362(d)—are reviewed for abuse of discretion. In re Sonnax Indus., 907 F.2d 1280, 1286 (2d Cir. 1990); see also In re Adelphia Comm. Corp., 342 B.R. 122, 126 (Bankr. S.D.N.Y. 2006). “A bankruptcy court abuses its discretion when its ruling is based on an erroneous view of the law or a clearly erroneous assessment of the evidence.” In re Soundview Elite Ltd., 646 F. App’x 1 (2d Cir. 2016). DISCUSSION On September 19, 2019, Ehrenfeld timely filed a notice of appeal of Judge Vyskocil’s August 29, 2019 opinion to this court. Dkt. 1. Ehrenfeld challenges three aspects of the bankruptcy court’s order lifting the stay. Reviewing for abuse of discretion, the Court finds no error, and denies each of Ehrenfeld’s claims. I. The Bankruptcy Court Gave Proper Consideration to the Debtor’s Objection to the Motion

Ehrenfeld’s first challenge stems from Judge Vyskocil’s statement that he filed “no opposition to the Motion.” Ehrenfeld Br., Dkt. 9 at 6 (citing Bankr. Dkt. 44 at 1). He asserts that this statement constitutes evidence that Judge Vyskocil erroneously disregarded his brief in opposition, filed May 23, 2019. Id. at 6 (claiming Judge Vyskocil “completely ignored the Debtor’s objection to the motion”). When considered in context, however, the opposite proves to be true. Judge Vyskocil’s full statement reads as follows: Wells Fargo Bank, N.A. as servicing agent for US Bank National Association, as Trustee for MASTR Asset Backed Securities Trust, 2006-WMC2, Mortgage Pass- Through Certificates, Series 2006-WMC2 (hereinafter “US Bank”), having moved this Court for an order granting relief from the automatic stay, pursuant to Bankruptcy Rule 4001 and 11 U.S.C. §362(d) (the record of which is hereby incorporated herein as the “Motion”) [ECF No. 15], with proof of service upon the Debtor, Debtor’s Attorney, the Trustee and the U.S. Trustee having been duly filed [ECF No. 15], and this Motion having been heard on August 20, 2019, and Debtor’s Counsel having objected orally at the hearing to the Motion; and the Court having adjourned the Motion one week to allow Debtor to file any opposition, and ordered that the stay remain in effect pending a ruling on the Motion; and no opposition to the Motion having been filed . . .

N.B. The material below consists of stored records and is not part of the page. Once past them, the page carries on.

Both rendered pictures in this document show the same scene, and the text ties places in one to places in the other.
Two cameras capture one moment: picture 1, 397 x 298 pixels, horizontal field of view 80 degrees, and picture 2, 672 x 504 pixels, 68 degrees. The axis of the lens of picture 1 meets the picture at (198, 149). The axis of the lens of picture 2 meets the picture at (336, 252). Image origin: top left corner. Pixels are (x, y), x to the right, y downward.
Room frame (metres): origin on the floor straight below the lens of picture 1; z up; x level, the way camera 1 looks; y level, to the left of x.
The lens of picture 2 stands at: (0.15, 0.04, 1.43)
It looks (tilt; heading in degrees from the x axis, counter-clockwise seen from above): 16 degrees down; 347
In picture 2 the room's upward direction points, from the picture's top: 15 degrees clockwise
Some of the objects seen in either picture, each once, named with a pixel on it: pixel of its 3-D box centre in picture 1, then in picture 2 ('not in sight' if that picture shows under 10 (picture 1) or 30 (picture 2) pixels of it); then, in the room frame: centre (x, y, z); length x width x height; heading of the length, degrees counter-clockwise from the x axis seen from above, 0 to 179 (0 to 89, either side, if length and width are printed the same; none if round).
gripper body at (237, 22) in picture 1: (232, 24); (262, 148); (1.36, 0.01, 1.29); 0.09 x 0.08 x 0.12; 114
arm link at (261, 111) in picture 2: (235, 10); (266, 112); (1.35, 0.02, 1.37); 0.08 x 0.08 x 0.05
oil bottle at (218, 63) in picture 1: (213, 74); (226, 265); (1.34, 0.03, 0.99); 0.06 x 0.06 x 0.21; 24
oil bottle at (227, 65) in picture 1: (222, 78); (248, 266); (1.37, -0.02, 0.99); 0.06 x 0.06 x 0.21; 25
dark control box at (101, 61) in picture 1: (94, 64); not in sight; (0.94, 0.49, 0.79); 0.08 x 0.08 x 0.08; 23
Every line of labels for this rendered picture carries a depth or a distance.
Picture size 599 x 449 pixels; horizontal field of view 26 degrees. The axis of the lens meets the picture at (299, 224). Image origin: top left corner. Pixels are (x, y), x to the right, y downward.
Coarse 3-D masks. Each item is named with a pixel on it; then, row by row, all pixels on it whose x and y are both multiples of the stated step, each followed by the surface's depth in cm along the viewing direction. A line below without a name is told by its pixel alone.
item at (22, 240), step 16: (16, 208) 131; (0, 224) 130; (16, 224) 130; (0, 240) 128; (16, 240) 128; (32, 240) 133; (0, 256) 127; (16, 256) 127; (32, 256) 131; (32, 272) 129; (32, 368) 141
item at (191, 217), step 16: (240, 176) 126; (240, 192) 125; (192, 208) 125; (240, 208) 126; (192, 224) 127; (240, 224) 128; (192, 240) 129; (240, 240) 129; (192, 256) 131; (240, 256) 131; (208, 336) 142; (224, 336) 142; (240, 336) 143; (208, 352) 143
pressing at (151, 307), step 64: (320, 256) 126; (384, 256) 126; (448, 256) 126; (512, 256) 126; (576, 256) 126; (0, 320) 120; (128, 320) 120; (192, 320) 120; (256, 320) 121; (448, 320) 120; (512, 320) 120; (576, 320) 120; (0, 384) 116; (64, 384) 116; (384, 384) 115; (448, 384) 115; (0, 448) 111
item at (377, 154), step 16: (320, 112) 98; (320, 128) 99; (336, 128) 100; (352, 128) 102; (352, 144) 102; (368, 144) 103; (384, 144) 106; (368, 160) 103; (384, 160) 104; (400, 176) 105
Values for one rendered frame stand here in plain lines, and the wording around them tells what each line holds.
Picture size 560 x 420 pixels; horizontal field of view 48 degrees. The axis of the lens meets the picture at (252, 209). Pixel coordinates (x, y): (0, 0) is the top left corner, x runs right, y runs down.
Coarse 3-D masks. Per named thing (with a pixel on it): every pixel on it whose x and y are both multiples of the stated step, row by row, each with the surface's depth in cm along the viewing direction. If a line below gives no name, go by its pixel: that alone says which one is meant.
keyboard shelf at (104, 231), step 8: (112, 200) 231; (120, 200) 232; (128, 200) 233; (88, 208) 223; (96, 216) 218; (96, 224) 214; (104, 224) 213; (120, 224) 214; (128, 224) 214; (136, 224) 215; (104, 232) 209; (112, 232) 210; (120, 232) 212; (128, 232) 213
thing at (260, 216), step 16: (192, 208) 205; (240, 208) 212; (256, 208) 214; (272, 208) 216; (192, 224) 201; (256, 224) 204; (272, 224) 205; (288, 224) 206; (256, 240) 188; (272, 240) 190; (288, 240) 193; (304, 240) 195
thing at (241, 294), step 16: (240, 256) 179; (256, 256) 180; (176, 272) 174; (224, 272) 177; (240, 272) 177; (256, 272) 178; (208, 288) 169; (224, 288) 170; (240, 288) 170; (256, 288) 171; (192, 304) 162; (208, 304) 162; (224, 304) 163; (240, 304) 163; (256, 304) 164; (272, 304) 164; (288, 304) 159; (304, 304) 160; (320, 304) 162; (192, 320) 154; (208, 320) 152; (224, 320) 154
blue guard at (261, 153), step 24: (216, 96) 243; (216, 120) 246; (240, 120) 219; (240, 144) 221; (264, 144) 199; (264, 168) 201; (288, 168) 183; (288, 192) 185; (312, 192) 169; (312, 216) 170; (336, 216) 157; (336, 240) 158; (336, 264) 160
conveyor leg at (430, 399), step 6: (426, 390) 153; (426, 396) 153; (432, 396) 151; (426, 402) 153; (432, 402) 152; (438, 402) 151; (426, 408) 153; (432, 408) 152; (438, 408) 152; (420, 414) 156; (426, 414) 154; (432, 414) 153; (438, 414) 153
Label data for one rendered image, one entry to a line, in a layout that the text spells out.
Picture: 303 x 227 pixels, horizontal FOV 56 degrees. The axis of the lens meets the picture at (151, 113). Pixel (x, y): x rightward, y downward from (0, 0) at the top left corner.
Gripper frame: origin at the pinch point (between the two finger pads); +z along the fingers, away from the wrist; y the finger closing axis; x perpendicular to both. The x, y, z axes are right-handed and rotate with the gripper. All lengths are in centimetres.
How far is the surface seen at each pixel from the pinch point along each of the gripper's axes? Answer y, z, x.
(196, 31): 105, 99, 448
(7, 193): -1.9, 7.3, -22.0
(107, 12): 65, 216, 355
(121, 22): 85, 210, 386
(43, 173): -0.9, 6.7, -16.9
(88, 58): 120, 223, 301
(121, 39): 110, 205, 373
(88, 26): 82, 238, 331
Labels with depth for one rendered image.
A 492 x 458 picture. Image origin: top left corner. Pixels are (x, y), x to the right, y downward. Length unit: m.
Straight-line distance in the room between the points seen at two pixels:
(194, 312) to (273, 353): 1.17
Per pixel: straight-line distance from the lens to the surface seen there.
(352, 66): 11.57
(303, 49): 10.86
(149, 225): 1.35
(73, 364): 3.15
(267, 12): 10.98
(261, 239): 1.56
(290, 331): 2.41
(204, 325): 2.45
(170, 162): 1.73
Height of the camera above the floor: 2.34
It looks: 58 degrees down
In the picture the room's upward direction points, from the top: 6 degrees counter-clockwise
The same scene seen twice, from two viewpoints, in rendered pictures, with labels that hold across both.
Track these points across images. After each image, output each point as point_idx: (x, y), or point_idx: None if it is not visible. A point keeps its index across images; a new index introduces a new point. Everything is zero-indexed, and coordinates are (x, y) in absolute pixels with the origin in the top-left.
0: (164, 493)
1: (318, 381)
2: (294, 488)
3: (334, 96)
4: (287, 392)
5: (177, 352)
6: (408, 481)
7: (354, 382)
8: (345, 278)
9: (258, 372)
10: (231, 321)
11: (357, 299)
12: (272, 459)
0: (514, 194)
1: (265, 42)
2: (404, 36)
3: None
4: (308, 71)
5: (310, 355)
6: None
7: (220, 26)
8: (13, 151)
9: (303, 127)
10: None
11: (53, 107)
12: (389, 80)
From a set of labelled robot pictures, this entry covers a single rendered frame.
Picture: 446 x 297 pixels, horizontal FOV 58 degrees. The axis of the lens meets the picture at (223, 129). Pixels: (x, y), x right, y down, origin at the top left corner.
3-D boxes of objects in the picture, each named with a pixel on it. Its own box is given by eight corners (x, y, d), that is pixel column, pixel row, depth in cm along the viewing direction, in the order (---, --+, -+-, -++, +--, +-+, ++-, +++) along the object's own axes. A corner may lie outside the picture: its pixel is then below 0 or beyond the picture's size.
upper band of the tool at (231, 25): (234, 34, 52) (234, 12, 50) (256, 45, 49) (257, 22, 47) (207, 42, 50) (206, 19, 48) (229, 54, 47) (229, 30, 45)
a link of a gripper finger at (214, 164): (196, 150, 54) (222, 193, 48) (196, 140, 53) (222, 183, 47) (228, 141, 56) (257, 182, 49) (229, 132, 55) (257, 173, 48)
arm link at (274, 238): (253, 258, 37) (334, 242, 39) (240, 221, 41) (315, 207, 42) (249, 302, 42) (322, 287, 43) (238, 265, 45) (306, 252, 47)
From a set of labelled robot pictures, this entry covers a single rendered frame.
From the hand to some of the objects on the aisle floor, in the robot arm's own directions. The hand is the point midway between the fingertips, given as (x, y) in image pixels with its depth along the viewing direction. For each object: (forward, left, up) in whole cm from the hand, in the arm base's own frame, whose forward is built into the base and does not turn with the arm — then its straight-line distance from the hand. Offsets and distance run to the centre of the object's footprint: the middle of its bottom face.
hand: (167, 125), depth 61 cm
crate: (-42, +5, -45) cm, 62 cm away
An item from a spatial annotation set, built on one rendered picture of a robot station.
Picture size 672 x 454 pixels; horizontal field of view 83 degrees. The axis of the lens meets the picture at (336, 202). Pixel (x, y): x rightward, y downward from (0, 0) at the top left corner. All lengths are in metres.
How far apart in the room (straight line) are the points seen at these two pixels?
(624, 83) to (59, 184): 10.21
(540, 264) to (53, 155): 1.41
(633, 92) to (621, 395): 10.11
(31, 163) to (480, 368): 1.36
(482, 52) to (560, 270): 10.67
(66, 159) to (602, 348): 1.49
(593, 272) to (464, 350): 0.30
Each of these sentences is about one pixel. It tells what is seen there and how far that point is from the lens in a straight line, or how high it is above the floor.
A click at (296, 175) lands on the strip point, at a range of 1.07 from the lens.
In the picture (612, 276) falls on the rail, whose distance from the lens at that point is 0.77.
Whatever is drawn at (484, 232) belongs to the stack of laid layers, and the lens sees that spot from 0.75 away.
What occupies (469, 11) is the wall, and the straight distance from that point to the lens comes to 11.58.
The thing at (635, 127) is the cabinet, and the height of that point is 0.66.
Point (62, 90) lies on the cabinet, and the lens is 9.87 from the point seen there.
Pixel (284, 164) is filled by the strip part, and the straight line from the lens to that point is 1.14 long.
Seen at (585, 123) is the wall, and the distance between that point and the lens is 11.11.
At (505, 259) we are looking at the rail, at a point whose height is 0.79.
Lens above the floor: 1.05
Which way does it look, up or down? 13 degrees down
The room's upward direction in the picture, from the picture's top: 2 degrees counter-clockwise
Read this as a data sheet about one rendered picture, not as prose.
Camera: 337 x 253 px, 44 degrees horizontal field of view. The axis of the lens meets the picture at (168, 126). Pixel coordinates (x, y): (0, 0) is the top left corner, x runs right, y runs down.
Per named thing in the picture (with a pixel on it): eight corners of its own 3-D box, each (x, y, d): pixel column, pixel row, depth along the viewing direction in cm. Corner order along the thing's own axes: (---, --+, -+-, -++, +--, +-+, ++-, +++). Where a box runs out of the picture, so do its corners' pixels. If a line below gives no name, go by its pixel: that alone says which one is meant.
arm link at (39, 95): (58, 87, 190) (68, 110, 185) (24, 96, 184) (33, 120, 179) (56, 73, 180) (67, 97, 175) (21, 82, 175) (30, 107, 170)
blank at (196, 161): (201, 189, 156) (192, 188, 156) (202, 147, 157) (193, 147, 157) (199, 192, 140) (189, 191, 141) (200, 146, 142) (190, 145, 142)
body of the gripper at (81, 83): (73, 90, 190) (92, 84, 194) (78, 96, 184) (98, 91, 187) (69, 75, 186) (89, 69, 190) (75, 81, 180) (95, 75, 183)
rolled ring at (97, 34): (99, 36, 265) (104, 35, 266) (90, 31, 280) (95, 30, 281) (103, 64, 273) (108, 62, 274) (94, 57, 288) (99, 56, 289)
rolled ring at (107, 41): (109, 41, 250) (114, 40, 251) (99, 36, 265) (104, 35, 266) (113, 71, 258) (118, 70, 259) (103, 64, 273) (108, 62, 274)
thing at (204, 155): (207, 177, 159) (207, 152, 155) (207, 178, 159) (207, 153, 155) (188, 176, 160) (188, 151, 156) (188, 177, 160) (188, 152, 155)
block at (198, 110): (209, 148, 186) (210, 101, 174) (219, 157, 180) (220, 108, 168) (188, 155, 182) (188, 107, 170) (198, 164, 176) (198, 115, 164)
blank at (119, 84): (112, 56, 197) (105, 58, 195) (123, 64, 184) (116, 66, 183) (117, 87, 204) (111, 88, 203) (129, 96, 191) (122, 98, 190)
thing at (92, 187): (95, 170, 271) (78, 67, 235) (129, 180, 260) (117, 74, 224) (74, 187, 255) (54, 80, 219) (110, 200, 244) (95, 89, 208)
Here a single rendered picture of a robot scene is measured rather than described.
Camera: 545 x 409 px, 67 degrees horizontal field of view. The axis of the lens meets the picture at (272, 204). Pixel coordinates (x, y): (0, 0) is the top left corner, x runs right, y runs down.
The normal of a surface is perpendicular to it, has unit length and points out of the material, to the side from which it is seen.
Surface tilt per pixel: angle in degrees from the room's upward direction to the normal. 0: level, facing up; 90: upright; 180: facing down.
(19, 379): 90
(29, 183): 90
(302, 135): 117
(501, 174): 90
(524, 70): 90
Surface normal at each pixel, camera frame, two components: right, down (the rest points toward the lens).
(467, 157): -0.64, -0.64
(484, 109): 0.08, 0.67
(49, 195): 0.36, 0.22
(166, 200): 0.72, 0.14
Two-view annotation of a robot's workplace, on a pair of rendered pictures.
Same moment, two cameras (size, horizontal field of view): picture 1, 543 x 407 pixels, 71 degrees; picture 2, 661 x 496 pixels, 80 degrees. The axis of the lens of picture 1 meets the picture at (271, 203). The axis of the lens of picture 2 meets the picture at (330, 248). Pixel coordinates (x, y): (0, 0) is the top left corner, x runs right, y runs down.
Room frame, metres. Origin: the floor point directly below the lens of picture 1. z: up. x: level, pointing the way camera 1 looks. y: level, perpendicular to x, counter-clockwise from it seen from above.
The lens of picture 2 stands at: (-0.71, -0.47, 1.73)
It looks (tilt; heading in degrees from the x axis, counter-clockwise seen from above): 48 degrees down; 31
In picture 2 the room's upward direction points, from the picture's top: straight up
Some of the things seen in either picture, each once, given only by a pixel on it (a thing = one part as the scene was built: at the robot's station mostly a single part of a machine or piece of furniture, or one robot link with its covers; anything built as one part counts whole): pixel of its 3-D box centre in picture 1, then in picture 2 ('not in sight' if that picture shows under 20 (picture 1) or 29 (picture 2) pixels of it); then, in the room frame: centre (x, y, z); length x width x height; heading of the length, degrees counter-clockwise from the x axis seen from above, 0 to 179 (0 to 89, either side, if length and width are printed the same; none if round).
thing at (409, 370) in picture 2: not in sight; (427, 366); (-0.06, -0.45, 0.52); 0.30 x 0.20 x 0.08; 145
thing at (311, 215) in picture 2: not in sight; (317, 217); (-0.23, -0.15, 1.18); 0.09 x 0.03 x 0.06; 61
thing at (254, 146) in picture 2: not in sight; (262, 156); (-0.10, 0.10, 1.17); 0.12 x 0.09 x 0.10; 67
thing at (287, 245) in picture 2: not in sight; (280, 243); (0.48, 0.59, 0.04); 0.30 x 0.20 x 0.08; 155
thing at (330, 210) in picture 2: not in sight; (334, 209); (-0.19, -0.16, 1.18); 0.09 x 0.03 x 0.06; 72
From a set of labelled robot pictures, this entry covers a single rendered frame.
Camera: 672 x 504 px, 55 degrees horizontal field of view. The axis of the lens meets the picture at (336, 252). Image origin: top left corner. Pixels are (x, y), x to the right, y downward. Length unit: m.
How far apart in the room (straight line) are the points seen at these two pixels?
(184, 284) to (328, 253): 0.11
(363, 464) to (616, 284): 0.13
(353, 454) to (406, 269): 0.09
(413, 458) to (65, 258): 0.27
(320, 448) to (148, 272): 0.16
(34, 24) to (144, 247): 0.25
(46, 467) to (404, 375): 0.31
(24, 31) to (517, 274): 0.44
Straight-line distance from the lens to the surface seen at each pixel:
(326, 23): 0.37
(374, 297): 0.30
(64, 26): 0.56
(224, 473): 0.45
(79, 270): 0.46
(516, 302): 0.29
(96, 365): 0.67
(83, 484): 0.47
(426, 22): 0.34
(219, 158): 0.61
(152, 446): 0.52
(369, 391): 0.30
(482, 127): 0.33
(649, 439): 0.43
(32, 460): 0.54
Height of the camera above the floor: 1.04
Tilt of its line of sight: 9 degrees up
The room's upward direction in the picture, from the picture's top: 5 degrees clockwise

Bnkr. Dkt. 41 at 1 (emphasis added). This language makes clear that Judge Vyskocil’s statement that “no opposition” was filed referred to Ehrenfeld’s failure to file a surreply, not an initial brief in opposition. Indeed, at the motion hearing, Judge Vyskocil acknowledged Ehrenfeld’s initial opposition brief, noting that the “motion is opposed by the debtor.” Bnkr. Dkt. 44 at 2:22–23. Ehrenfeld cannot overcome this evidence that Judge Vyskocil did, in fact consider his objection to the motion. Thus, the Court finds no abuse of discretion here. II. The Bankruptcy Court Did Not Abuse Its Discretion in Declining to Relitigate the Creditor’s Standing

Ehrenfeld’s second challenge arises from Judge Vyskocil’s implied finding that Wells Fargo had standing to pursue the motion, despite Ehrenfeld’s presentation of evidence to the contrary. Ehrenfeld Br., Dkt.